My next Vision Book, Christmas
and the Saints (Farrar), took me back to the Holy Night. I was
astonished to discover how many Saints are connected with the
story of the Nativity: they brought the vision of the Child in
the manger from Bethlehem to us, passing it from hand to hand,
as it were, from land to land, from generation to generation.

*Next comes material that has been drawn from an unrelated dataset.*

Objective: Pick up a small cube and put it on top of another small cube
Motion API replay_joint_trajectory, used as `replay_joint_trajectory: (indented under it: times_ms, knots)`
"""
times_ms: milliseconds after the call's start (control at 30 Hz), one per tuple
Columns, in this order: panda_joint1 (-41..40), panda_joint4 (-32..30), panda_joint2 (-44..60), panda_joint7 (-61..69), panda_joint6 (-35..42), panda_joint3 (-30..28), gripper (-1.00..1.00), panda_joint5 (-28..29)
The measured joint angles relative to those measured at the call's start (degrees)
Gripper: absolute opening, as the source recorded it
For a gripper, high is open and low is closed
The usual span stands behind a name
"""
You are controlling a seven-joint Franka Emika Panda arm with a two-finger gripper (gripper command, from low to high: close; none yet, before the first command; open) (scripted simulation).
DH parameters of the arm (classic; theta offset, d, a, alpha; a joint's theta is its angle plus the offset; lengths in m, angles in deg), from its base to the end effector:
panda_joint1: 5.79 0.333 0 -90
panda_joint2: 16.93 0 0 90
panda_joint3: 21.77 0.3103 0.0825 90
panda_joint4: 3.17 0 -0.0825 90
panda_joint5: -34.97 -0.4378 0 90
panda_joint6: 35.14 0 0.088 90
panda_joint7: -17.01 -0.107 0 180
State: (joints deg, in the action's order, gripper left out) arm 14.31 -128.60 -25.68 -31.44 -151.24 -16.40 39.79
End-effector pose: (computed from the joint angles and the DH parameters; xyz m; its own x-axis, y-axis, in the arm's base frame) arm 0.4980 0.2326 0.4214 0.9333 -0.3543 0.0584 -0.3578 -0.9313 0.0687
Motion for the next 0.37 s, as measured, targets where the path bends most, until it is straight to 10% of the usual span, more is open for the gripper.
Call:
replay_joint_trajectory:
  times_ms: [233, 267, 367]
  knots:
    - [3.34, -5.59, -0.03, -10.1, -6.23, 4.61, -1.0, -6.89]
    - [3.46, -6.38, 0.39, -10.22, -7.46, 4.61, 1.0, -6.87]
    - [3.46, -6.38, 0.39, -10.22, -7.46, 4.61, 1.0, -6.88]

Our thanks for the Christmas we know is due to the Saints, men
and women and children, who devoted their earthly lives to the
heavenly message of peace to all men of good will.
The message of peace was also
the theme of my next adult book, published in the spring of 1957.
This is another novel, a new version of the one that was halted
by the Anschluss in 1938, about the life of the Austrian countess,
novelist, and Nobel Peace Prize winner, Bertha von Suttner. The
German edition appeared in Vienna in 1956. Here it is entitled
Cry of the Heart. It is a book very close to my own heart, like
a handclasp between my old and my new homes.